Yale’s Tobin Guides Obama From Grave as Friedman Is Eclipsed
So long, Milton Friedman. Hello, James Tobin. After a three-decade run, the free-market philosophies of Friedman that shaped U.S. policy are being eclipsed by the pro- government ideas of Tobin, the late Yale economist and Nobel laureate who brought John Maynard Keynes into the modern era. Tobin’s stamp is on the $787 billion stimulus signed by President Barack Obama, former students and colleagues say. His philosophies are influencing Austan Goolsbee, a former Tobin student advising Obama, and Ben S. Bernanke, head of the Federal Reserve. Unlike Friedman, Tobin provides guidance for today’s problems, said Paul Krugman, a Princeton University economist. "Hard-line doctrines don’t seem very appropriate at this troubled moment," said Krugman, a New York Times columnist who also worked with Tobin at Yale from 1977 to 1979. "Tobin was never a guru in the way Milton Friedman was; he never had legions of Samurai ready to spring to the defense of his theories, but that’s part of why he is so relevant right now."

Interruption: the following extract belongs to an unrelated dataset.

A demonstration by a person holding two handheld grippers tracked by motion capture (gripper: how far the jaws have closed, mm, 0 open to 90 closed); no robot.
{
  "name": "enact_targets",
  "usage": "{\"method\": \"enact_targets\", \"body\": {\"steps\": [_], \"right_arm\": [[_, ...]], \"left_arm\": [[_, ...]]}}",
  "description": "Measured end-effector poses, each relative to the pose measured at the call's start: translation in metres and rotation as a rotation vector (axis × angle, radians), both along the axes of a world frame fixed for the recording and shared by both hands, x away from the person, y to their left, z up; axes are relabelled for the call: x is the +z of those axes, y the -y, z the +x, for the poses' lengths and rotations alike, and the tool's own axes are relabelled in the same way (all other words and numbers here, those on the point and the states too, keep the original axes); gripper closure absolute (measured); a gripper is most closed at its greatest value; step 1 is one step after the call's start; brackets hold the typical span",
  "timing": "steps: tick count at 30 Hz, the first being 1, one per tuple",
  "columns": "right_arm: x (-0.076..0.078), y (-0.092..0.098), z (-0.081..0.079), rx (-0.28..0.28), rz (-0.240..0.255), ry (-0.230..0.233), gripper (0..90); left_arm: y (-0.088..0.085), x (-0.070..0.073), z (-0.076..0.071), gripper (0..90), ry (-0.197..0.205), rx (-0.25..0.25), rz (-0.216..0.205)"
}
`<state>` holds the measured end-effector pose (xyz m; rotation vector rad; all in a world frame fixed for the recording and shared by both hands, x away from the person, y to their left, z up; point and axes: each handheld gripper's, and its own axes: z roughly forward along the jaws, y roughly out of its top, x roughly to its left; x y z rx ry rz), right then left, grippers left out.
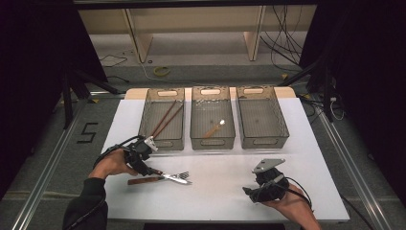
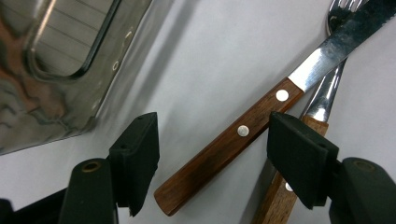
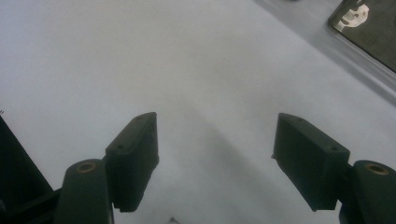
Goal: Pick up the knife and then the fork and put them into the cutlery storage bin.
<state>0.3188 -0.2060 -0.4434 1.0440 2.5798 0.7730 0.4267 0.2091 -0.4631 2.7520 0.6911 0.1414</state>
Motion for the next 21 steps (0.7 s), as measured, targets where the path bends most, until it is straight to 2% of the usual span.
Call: {"method": "enact_targets", "body": {"steps": [5, 8, 12, 15, 17, 21], "right_arm": [[0.0000, 0.0012, 0.0007, -0.001, -0.002, -0.002, 31.5], [0.0000, 0.0002, 0.0005, 0.002, -0.003, -0.003, 31.4], [-0.0001, -0.0008, -0.0005, 0.004, -0.006, -0.002, 31.5], [-0.0001, 0.0005, -0.0003, 0.004, -0.007, -0.001, 31.5], [-0.0006, 0.0008, 0.0003, -0.002, -0.006, -0.002, 31.4], [-0.0013, 0.0007, -0.0003, 0.003, -0.010, -0.002, 31.5]], "left_arm": [[0.0024, 0.0000, -0.0006, 34.6, -0.005, -0.013, 0.001], [0.0037, -0.0009, -0.0015, 35.3, -0.015, -0.038, 0.015], [0.0049, -0.0040, -0.0009, 35.8, -0.023, -0.043, 0.019], [0.0066, -0.0084, 0.0007, 39.3, -0.028, -0.059, 0.048], [0.0063, -0.0082, 0.0013, 39.7, -0.034, -0.057, 0.037], [0.0079, -0.0070, -0.0011, 47.1, -0.036, -0.088, 0.044]]}}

The decision by Bernanke last September to invoke the Fed’s emergency powers and put mortgages and other assets on the central bank’s balance sheet "is pure Tobin," Krugman said. Bernanke cited Tobin’s 1969 essay on monetary theory in a 2004 paper discussing options available to the Federal Reserve for stimulating the economy when interest rates approach zero. Tobin’s experience of the depression as a teenager in the 1930s gave him a lifelong loathing of unemployment. "As a young professor I did a paper where I analyzed the optimal unemployment rate," said Joseph Stiglitz, a professor at Columbia University in New York, who knew Tobin at Yale. "Tobin went livid over the idea. To him the optimal unemployment rate was zero." Like Keynes, Tobin was an advocate for the role of government in maintaining full employment, said James Galbraith, an economist at the University of Texas in Austin. The current economic and financial crisis has validated that philosophy, said Galbraith, a former Tobin student and the son of the late John Kenneth Galbraith, who was a friend of Tobin.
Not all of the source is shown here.